WHAT TO PRODUCE
Word for word, restate the listing; omit the pictures.

*** Opening of DATA BELOW ***

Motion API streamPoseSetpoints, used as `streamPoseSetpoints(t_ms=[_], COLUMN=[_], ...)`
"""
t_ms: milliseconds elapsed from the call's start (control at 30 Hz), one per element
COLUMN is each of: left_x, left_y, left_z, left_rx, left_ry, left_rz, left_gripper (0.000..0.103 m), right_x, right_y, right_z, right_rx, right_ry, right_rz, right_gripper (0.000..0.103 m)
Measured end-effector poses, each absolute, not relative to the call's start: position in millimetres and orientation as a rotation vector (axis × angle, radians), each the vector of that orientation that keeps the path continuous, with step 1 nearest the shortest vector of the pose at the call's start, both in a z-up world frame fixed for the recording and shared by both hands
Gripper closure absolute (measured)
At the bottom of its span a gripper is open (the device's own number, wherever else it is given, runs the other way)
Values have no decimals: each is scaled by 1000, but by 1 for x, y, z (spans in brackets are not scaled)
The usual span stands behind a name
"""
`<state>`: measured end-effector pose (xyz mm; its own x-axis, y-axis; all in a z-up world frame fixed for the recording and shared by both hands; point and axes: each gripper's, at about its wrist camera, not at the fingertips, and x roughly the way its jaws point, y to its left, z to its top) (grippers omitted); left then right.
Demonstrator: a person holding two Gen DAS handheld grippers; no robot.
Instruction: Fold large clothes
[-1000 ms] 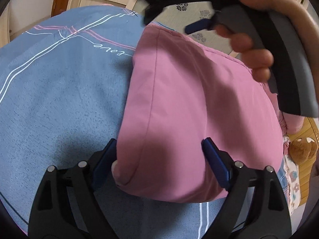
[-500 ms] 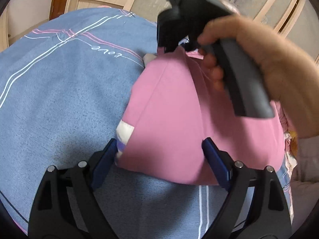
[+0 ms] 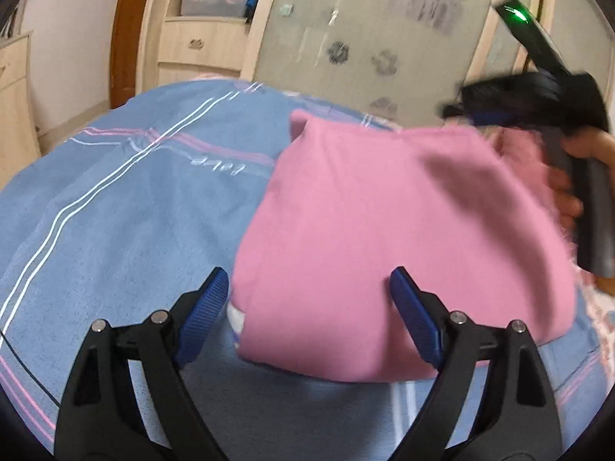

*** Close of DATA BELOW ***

ANSWER AREA
Motion API streamPoseSetpoints, used as `streamPoseSetpoints(t_ms=[_], COLUMN=[_], ...)`
"""
t_ms: milliseconds elapsed from the call's start (control at 30 Hz), one per element
COLUMN is each of: left_x, left_y, left_z, left_rx, left_ry, left_rz, left_gripper (0.000..0.103 m), right_x, right_y, right_z, right_rx, right_ry, right_rz, right_gripper (0.000..0.103 m)
Measured end-effector poses, each absolute, not relative to the call's start: position in millimetres and orientation as a rotation vector (axis × angle, radians), each the vector of that orientation that keeps the path continuous, with step 1 nearest the shortest vector of the pose at the call's start, both in a z-up world frame fixed for the recording and shared by both hands
Gripper closure absolute (measured)
At the bottom of its span a gripper is open (the device's own number, wherever else it is given, runs the other way)
Values have no decimals: each is scaled by 1000, but by 1 for x, y, z (spans in brackets are not scaled)
The usual span stands behind a name
"""
`<state>`: measured end-effector pose (xyz mm; its own x-axis, y-axis; all in a z-up world frame fixed for the recording and shared by both hands; point and axes: each gripper's, at about its wrist camera, not at the fingertips, and x roughly the way its jaws point, y to its left, z to its top) (grippers omitted); left then right.
Demonstrator: a person holding two Gen DAS handheld grippers; no robot.
Instruction: Fold large clothes
[-1000 ms] 
[-500 ms] 
[+0 ms] 

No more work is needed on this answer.